How the sausage is made
I’m also not here to detract from the recent success/reinvention of a legacy outdoors company. When we talk about the growth of the “$1.1 trillion outdoor recreation economy” (the largest segment of which is retail), this is how the sausage is made. The relationship between sustainability and running a successful company is complicated. If you want to keep people employed and contribute to the outdoor recreation economy, you’ve got to market and sell your shirts, jackets, backpacks, and cups – ideally, an increasing amount every year. But, I think it’s worth pondering the challenging situation companies are placed in when customer behaviors are antagonistic to sustainability goals. Even Patagonia’s famous “Don’t Buy This Jacket” campaign resulted in a 30% increase in sales.
I’m not going to “blame capitalism” either. That $1.1T is capitalism. It’s not people fashioning their own gear from scratch and walking to the nearest trailhead. It’s people spending money on clothing, travel, gas, and lodging, and people being employed to design, manufacture, market and sell those things. But, it’s worth noting that many of the core drivers of the outdoor recreation economy are intrinsically tied to motivations and consumer forces don't necessarily have sustainability in mind.
Things are changing
The good news is that many brands are moving in the right direction with repair, resale, and recycling programs. G3 has a new ski designed to be recycled, Patagonia has Worn Wear, Arcteryx has ReBird, and REI has Good & Used. Second-hand gear platforms like Geartrade continue to grow in popularity. Circularity and sustainability are hard problems to solve, especially at scale, so it’s at least promising that outdoor industry consumers are pushing brands in the right direction.
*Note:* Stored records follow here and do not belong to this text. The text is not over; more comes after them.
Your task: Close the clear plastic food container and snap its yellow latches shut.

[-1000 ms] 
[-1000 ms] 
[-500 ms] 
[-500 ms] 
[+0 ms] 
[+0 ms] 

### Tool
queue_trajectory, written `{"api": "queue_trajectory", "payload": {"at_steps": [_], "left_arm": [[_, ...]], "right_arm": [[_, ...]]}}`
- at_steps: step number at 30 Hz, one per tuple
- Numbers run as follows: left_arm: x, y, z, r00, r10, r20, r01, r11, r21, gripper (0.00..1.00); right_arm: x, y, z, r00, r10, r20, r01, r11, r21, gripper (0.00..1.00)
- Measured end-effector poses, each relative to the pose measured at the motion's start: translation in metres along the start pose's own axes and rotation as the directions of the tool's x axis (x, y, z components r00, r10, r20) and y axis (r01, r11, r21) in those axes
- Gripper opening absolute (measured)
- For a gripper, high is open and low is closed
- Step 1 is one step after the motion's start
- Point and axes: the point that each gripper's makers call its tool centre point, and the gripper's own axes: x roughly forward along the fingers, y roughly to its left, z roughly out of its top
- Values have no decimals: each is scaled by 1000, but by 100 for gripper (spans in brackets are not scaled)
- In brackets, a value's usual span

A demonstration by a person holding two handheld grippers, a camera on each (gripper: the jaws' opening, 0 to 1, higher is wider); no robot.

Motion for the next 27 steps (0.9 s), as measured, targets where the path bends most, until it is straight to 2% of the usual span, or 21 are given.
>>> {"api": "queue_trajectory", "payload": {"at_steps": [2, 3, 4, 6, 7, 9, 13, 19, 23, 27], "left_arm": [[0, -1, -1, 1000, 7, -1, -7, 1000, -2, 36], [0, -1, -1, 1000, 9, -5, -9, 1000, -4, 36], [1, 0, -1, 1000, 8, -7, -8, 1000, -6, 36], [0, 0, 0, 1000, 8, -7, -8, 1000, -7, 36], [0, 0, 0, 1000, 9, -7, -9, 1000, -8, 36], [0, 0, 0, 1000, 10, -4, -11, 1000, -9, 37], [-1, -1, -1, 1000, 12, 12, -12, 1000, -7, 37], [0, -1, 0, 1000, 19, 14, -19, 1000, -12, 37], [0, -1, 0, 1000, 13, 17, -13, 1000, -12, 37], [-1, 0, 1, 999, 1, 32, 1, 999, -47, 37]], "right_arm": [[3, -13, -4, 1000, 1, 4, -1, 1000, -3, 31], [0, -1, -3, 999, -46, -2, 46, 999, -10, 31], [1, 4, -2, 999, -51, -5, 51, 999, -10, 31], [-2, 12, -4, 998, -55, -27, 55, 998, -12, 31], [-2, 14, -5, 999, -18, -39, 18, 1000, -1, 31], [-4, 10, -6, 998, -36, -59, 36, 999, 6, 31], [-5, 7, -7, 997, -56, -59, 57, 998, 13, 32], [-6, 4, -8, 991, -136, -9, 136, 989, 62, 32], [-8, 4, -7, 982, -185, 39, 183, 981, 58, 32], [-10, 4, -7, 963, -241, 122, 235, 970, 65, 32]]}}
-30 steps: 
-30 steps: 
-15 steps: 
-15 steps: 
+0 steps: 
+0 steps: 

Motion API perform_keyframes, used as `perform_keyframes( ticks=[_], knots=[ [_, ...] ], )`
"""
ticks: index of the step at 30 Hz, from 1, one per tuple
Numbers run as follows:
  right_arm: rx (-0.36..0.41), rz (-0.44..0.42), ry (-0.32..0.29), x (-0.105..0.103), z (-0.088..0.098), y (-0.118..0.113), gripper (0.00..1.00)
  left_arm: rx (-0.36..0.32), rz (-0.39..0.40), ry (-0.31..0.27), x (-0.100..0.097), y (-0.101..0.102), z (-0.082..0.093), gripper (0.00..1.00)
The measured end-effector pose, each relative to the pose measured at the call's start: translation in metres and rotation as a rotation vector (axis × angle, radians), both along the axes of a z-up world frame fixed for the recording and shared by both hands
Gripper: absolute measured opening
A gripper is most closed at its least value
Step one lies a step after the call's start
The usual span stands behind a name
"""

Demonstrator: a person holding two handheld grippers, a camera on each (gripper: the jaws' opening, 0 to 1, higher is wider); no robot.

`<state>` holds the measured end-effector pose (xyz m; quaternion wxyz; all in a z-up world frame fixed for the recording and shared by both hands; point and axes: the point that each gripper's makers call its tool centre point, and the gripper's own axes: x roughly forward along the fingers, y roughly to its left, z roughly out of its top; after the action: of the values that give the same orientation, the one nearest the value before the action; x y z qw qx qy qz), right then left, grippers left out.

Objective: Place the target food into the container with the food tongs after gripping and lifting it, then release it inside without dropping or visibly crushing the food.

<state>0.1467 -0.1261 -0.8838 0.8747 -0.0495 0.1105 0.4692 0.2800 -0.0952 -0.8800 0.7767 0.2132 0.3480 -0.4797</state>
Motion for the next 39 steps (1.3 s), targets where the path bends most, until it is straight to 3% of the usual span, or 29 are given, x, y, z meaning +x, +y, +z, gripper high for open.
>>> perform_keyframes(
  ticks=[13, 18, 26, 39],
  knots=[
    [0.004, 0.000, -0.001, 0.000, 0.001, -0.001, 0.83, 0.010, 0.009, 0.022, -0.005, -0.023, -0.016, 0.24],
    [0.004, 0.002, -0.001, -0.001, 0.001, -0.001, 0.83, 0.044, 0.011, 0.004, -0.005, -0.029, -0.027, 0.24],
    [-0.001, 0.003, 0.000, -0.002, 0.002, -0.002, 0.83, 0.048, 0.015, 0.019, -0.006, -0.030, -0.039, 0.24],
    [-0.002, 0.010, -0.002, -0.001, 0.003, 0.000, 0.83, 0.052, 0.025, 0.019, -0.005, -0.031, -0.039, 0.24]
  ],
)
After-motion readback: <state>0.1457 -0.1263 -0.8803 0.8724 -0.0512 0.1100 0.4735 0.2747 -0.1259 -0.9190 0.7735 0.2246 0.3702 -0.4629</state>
And sure, the hype won’t last. Next year it’ll be a different brand, or something else altogether that is the outdoor version of “Tickle me Elmo”. These viral moments will be lost in time, like tears in rain. And that Stanley Quencher will end up forgotten on a shelf in your cabinet with your other 25 reusable cups and that stack of mismatched lids.
The solution here isn't to not to buy a Stanley. But maybe buy one, and use it a lot.